= Commodity computing =

Commodity computing (also known as commodity cluster computing) involves the use of large numbers of already-available computing components for parallel computing, to get the greatest amount of useful computation at low cost. This is a useful alternative to high-cost superminicomputers or boutique computers. Commodity computers are computer systems - manufactured by multiple vendors - incorporating components based on open standards.

== Characteristics ==

Such systems are said to be based on standardized computer components, since the standardization process promotes lower costs and less differentiation among vendors' products. Standardization and decreased differentiation lower the switching or exit cost from any given vendor, increasing purchasers' leverage and preventing lock-in.

A governing principle of commodity computing is that it is preferable to have more low-performance, low-cost hardware working in parallel (scalar computing) (e.g.
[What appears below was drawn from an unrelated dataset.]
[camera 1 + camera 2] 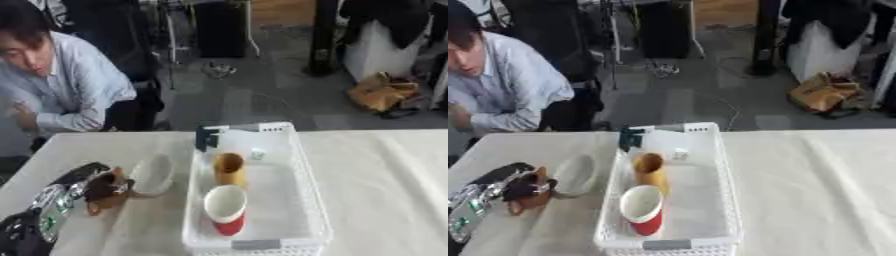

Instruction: Pick up objects on the table and place them in the box.

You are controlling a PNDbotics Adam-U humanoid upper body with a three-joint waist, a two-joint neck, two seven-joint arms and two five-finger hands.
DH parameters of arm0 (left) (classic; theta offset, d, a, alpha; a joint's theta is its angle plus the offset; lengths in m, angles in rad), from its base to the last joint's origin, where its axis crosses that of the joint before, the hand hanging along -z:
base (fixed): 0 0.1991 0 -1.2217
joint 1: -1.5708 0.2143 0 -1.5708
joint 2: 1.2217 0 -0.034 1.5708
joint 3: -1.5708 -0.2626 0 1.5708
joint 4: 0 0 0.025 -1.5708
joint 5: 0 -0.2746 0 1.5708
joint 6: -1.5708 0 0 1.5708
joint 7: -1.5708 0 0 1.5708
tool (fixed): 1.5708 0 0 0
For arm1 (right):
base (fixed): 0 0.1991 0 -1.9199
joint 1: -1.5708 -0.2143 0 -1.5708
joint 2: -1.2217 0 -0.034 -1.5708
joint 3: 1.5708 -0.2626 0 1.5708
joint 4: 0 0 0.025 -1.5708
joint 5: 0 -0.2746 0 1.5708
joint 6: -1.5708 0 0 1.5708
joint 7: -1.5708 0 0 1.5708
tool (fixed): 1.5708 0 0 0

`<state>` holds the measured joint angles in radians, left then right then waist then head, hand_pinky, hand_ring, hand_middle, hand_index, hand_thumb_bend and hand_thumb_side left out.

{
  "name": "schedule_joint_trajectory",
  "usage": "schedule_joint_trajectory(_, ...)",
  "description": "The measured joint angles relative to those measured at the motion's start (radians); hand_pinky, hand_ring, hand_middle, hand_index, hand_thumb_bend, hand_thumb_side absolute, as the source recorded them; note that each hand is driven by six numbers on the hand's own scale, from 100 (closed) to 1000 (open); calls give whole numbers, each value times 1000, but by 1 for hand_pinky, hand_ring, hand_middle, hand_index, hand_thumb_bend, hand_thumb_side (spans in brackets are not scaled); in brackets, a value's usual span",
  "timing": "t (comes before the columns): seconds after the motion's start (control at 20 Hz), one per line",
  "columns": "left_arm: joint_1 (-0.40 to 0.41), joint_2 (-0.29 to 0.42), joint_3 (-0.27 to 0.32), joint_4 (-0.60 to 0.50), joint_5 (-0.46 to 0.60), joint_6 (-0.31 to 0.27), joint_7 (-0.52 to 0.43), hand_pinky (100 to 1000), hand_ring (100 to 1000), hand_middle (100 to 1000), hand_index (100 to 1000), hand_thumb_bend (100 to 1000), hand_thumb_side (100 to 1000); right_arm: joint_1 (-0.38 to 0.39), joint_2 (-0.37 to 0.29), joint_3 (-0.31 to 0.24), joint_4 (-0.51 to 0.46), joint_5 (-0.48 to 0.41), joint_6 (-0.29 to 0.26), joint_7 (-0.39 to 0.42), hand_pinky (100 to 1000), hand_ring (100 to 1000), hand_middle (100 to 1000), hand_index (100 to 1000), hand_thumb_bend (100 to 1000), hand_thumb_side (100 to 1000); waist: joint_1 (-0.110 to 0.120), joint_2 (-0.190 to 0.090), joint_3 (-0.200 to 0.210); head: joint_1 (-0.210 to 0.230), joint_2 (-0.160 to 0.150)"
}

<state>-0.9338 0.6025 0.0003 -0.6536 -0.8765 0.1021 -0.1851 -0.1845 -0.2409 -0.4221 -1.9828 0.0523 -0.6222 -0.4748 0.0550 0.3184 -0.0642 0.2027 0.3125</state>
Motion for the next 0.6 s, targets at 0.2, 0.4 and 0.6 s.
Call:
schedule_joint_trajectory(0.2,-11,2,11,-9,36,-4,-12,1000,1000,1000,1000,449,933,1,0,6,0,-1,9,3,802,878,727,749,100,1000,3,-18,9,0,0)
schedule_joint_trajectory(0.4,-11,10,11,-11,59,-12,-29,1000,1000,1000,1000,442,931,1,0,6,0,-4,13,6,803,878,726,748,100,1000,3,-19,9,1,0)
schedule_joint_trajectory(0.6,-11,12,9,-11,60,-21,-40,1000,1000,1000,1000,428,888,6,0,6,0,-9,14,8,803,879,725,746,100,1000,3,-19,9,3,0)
AMD x86 CISC) than to have fewer high-performance, high-cost hardware items (e.g. IBM POWER7 or Sun-Oracle's SPARC RISC). At some point, the number of discrete systems in a cluster will be greater than the mean time between failures (MTBF) for any hardware platform, no matter how reliable, so fault tolerance must be built into the controlling software.
Purchases should be optimized on cost-per-unit-of-performance, not just on absolute performance-per-CPU at any cost.

== History ==

=== The mid-1960s to early 1980s ===
The first computers were large, expensive and proprietary. The move towards commodity computing began when DEC introduced the PDP-8 in 1965. This was a computer that was relatively small and inexpensive enough that a department could purchase one without convening a meeting of the board of directors. The entire minicomputer industry sprang up to supply the demand for 'small' computers like the PDP-8. Unfortunately, each of the many different brands of minicomputers had to stand on its own because there was no software and very little hardware compatibility between the brands.

When the first general purpose microprocessor was introduced in 1971 (Intel 4004) it immediately began chipping away at the low end of the computer market, replacing embedded minicomputers in many industrial devices.

This process accelerated in 1977 with the introduction of the first commodity-like microcomputer, the Apple II. With the development of the VisiCalc application in 1979, microcomputers broke out of the factory and began entering office suites in large quantities, but still through the back door.

=== The 1980s to mid-1990s ===
The IBM PC was introduced in 1981 and immediately began displacing Apple II systems in the corporate world, but commodity computing as we know it today truly began when Compaq developed the first true IBM PC compatible. More and more PC-compatible microcomputers began coming into big companies through the front door and commodity computing was well established.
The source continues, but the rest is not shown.